El glaciar duerme. Sobre su circo, la nieve se eleva ligeramente con cada respiración, como si la mano del viento deseara acariciarla, sin atreverse a rozarla. Sin embargo el viento está quieto. No sopla, no agita las ramas y las grietas expuestas de las rocas no silban ni se estremecen bajo su aliento helado.
El glaciar duerme y en el silencio se oye el murmullo del aire al moverse. Un aire que no es el viento. Es un suspiro largo y rítmico, con la cadencia de la música de las sombras al deslizarse sobre la nieve, impulsadas por el avance del día y la luz del sol.
La tarde pasa. Tras el crepúsculo cae la noche y surgen las hadas. Aparecen en el momento en el que la luna incide sobre el hielo y lo transforma en un cristal azulado, tan liso como un espejo. Los reflejos de los copos se alzan de nuevo hacia el cielo y suben por la ladera, en una neblina brillante, hacia la cumbre de la montaña. Vuelan hasta las copas de los abetos. Hilan los rayos filtrados entre las ramas, tejen con sus agujas sus túnicas de plata y adornan las telas con destellos de escarcha. Se envuelven en ellas y flotan. Jamás han de posarse en el suelo o el cristal se quebraría y se inquietaría el sueño del dragón del hielo, el que duerme bajo el circo del glaciar.
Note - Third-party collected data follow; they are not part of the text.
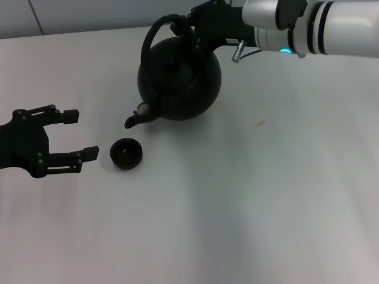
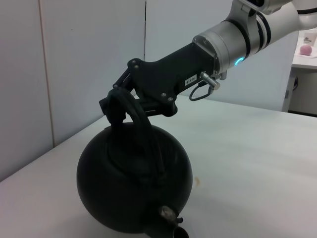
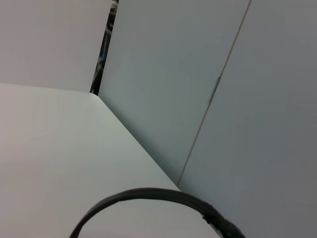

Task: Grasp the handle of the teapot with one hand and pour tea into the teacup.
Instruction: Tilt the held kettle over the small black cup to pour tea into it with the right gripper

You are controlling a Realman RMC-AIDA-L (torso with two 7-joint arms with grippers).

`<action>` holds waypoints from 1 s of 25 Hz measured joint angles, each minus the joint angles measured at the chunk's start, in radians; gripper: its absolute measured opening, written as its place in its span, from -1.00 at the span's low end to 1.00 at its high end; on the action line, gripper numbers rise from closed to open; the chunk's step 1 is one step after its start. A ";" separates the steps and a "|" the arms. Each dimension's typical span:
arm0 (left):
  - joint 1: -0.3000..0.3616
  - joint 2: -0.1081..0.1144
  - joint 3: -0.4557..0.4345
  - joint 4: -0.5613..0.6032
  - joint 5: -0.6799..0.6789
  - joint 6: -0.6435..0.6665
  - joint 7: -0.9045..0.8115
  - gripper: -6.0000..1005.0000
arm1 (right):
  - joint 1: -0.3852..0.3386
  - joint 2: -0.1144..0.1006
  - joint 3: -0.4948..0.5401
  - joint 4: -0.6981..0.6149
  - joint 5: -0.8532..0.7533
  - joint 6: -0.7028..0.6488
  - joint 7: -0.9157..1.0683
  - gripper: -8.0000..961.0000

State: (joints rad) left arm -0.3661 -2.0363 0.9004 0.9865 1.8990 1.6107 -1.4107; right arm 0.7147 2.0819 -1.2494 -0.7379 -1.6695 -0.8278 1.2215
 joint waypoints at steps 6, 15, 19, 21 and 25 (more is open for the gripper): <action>0.002 0.004 0.000 0.000 0.000 0.000 0.002 0.69 | 0.004 0.000 -0.029 0.000 0.000 0.028 -0.001 -0.83; 0.003 0.011 0.000 -0.004 0.000 0.000 0.003 0.69 | 0.006 0.000 -0.037 -0.009 0.000 0.031 -0.001 -0.83; 0.001 0.013 0.000 -0.006 0.001 0.000 0.004 0.69 | 0.007 0.000 -0.038 -0.016 0.000 0.032 -0.001 -0.83; 0.000 0.014 0.000 -0.006 0.001 0.000 0.004 0.69 | 0.008 0.000 -0.039 -0.021 0.000 0.032 -0.002 -0.83; 0.000 0.014 0.000 -0.005 0.002 0.000 0.004 0.69 | 0.008 0.000 -0.047 -0.023 0.000 0.032 -0.003 -0.83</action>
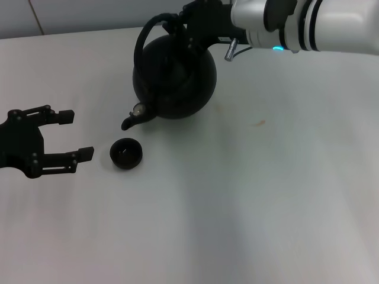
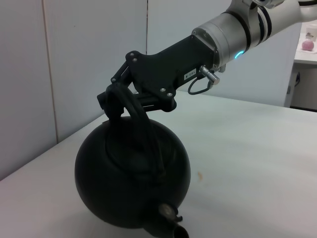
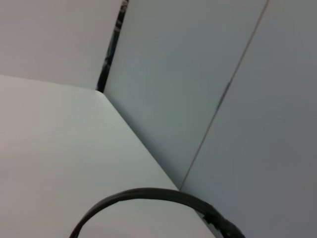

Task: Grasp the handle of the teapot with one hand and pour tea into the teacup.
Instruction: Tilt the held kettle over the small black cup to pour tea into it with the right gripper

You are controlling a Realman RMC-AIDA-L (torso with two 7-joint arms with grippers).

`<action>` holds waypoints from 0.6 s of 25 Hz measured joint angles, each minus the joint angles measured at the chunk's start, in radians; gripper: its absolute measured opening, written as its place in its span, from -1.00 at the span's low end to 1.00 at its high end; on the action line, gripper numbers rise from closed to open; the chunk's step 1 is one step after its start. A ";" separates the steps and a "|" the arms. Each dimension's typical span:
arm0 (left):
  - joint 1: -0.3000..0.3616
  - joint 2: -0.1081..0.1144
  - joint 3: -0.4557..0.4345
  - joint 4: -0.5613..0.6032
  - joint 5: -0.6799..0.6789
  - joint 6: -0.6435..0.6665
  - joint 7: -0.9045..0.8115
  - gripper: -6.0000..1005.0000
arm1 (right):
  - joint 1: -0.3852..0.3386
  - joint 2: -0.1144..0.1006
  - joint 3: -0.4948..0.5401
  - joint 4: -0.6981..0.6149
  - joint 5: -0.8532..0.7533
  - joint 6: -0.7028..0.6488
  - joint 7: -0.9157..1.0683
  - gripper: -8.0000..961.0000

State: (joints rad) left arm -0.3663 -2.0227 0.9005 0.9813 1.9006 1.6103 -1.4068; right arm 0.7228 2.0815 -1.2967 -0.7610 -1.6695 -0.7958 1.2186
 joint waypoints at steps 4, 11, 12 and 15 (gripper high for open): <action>0.000 0.001 0.000 0.002 0.000 -0.002 0.000 0.69 | -0.004 -0.001 -0.015 -0.013 -0.006 0.001 0.000 -0.83; 0.000 0.001 0.000 0.005 0.000 -0.009 -0.001 0.69 | -0.003 -0.001 -0.016 -0.017 -0.026 0.001 -0.001 -0.83; 0.000 0.001 0.000 0.005 0.000 -0.009 -0.001 0.69 | -0.003 -0.001 -0.016 -0.018 -0.026 0.001 -0.002 -0.83; -0.001 0.001 0.000 0.005 0.000 -0.010 -0.001 0.69 | -0.006 -0.002 -0.016 -0.026 -0.031 0.001 -0.002 -0.83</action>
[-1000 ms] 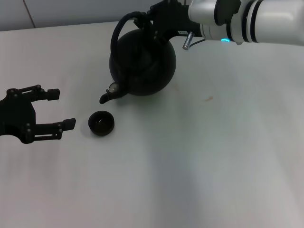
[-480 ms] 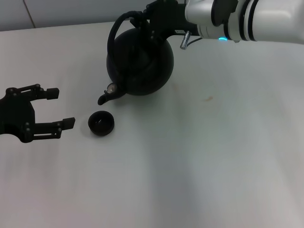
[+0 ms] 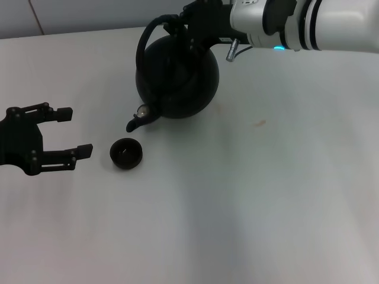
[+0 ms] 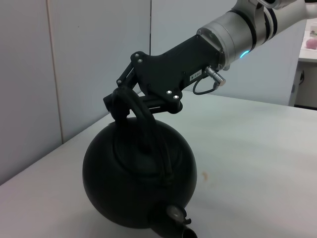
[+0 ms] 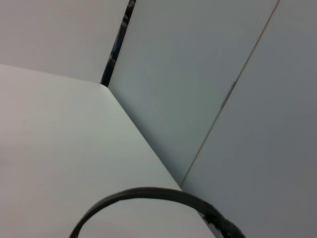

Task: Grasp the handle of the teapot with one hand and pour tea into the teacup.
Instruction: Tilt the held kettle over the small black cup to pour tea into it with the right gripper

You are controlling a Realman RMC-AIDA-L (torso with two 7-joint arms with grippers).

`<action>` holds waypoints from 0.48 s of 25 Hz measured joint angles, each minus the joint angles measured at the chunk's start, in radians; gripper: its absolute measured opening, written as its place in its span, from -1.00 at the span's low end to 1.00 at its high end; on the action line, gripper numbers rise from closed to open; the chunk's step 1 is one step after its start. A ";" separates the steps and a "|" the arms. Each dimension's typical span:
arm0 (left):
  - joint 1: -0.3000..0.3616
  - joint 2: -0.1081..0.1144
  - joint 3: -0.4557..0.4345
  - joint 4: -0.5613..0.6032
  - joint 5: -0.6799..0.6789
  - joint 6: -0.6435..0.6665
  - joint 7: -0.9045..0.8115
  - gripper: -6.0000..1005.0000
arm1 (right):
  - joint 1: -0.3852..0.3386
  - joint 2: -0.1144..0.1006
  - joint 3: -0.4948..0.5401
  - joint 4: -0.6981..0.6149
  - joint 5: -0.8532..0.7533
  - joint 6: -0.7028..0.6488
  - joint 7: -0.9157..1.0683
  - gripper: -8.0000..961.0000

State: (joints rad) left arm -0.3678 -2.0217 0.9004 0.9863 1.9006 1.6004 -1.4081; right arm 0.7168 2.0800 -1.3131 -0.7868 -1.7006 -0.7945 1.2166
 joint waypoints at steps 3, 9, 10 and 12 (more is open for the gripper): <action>0.000 0.000 0.000 0.000 0.000 0.000 0.000 0.69 | -0.002 0.000 0.000 -0.006 -0.016 0.000 0.000 -0.83; -0.002 0.000 0.000 0.000 0.000 -0.002 -0.002 0.69 | -0.003 0.001 -0.013 -0.015 -0.020 0.000 0.000 -0.83; -0.002 0.000 0.000 0.000 0.000 -0.002 -0.002 0.69 | -0.003 0.001 -0.014 -0.015 -0.021 0.000 0.000 -0.83; -0.002 0.000 0.000 0.000 0.000 -0.002 -0.002 0.69 | -0.004 0.002 -0.014 -0.019 -0.022 0.000 0.000 -0.83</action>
State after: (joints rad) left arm -0.3697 -2.0217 0.9004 0.9864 1.9006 1.5983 -1.4098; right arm 0.7133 2.0816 -1.3274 -0.8056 -1.7225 -0.7946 1.2164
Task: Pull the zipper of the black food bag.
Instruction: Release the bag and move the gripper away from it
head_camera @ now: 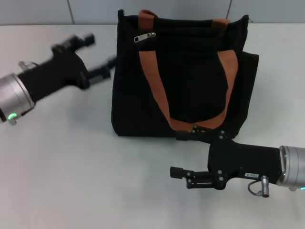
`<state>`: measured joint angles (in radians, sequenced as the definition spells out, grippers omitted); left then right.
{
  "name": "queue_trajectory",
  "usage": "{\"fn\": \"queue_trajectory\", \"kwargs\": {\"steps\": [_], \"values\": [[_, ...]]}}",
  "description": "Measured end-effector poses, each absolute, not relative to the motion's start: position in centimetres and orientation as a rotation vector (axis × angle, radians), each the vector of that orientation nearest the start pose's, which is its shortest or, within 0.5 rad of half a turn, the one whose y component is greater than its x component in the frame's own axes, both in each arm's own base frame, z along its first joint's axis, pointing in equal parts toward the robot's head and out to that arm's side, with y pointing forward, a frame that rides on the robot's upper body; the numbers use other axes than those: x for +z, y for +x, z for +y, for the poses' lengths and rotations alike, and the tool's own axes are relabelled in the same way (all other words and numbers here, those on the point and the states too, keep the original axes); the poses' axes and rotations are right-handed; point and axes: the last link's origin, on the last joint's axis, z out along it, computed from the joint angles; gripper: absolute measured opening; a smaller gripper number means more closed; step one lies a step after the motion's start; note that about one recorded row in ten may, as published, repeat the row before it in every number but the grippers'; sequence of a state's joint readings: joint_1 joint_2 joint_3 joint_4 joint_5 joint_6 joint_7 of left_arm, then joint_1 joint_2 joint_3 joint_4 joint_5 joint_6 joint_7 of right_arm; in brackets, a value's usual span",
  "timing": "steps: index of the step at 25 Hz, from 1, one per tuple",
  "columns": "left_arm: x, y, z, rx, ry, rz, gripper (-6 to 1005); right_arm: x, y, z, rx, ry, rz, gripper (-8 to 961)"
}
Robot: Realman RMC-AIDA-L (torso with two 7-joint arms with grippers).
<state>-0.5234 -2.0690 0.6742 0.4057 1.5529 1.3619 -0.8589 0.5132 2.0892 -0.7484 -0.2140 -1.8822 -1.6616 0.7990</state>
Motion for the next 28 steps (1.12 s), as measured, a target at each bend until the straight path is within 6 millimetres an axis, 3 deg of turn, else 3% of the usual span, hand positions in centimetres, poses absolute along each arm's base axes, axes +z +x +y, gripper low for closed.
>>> {"fn": "queue_trajectory", "kwargs": {"steps": [2,11,20,28], "values": [[-0.7,-26.1,35.3,-0.764,-2.460,-0.275,816,-6.8,25.7,26.0,1.042,-2.802,0.296,829],[-0.9,-23.6,36.8,-0.832,-2.446,-0.226,815,-6.8,25.6,26.2,1.043,-2.785,0.281,824],[-0.6,-23.9,38.4,-0.801,-2.351,-0.299,815,-6.9,25.8,25.8,1.064,-2.755,0.290,820],[-1.2,-24.5,38.0,-0.809,-2.342,-0.338,814,-6.9,25.8,25.9,1.059,-2.752,0.290,816]]}}
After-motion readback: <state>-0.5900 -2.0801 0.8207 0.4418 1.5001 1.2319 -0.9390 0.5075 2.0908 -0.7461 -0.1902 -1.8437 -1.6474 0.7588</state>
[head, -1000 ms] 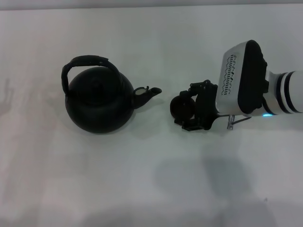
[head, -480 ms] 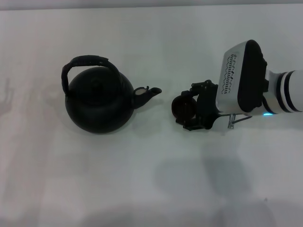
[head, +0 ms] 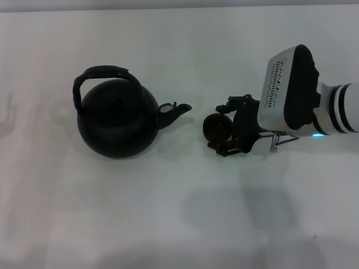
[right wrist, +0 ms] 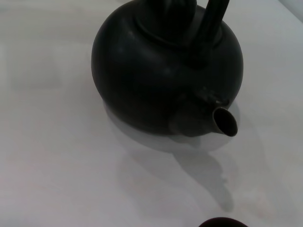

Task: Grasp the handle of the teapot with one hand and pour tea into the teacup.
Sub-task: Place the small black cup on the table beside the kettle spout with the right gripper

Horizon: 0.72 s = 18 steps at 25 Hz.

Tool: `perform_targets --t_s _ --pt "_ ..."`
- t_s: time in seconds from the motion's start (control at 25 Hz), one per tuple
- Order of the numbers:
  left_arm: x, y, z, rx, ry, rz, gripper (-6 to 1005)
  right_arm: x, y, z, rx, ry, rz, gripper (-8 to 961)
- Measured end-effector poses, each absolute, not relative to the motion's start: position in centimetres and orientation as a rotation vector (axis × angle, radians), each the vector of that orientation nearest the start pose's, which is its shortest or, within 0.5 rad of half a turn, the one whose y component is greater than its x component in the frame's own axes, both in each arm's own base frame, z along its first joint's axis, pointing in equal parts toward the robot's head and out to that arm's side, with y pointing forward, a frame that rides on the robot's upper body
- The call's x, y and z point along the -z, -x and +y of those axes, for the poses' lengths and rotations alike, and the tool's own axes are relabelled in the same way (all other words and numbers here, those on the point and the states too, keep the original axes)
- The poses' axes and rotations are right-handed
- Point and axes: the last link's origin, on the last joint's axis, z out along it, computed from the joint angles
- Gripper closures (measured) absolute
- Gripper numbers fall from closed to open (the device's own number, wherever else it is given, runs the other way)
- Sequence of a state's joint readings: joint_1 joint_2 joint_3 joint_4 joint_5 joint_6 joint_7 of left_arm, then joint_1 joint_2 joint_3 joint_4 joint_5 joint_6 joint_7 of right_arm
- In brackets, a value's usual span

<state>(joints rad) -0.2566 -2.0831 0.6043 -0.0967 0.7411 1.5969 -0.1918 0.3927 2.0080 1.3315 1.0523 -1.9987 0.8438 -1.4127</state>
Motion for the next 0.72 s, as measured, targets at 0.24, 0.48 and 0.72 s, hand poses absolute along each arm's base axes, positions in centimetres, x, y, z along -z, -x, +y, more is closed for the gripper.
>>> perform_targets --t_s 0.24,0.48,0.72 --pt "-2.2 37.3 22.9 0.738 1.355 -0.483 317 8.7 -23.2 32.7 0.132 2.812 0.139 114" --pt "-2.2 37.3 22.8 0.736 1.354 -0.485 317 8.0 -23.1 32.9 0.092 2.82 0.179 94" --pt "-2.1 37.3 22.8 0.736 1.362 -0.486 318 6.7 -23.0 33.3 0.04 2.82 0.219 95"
Si el dragón se despertara, al exhalar el aliento de su primer bostezo, lanzaría junto al sueño todo el fuego acumulado a lo largo de los siglos. El hielo se fundiría, la roca estallaría. Su vigilia convertiría la montaña en un volcán, el río en una colada de lava que, en un instante, arrasaría el valle de prados y árboles. Quedaría sólo un cráter. Humo y polvo cubrirían un desierto de ceniza en un mundo inhabitable, salvo para dragones insomnes. El dragón duerme. Las hadas velan su sueño y la vida en la montaña.
Al derretirse la nieve el glaciar se altera. El cristal se hace tan fino que se resquebraja. Son las hadas las que evitan que llegue a partirse y el sol penetre. Colocan sus mantos de plata sobre las fracturas para repararlas. Las telas resbalan sobre la cola del dragón, abrazan su cuerpo con su frescor, se incrustan sobre sus escamas, refuerzan la armadura que le protege y el dragón se adormece de nuevo. Tras abandonar sus túnicas, las hadas se deslizan por la lengua del glaciar. Las gotas se condensan sobre su piel, las envuelven, las transforman en seres de agua que fluyen entre los rápidos de un arroyo de montaña y giran en la espiral vertiginosa de sus remolinos. Al terminar su trepidante viaje descansan en el lecho del lago. Encienden de nuevo la luz mortecina que yace en el interior del agua, la que se apaga en invierno bajo la superficie helada. En su espejo se refleja el glaciar solitario, bajo el cual duerme el dragón, protegido por sus hadas.
1 comentario:
Muchas gracias por tan refrescante historia. Estos regalos literarios tienen un plus de originalidad y por lo tanto de sorpresa, así que se disfrutan de un modo especial. No sé si es por el paso de los año que modifica el gusto o porque cada vez la lectura me resulta más gratificante, lo cierto es que encontrarme por mi cumple con ese mundo mágico de glaciares, dragones y hadas me ha llevado a descumplir, en el buen sentido de la palabra. Una de las experiencias más interesantes que recuerdo de mi primer viaje por Centroeuropa fue un glacial en los Alpes todo color turquesa. Nunca hubiera imaginado un glacial de ese color y me pareció precioso. Ahora he sabido que era mágico.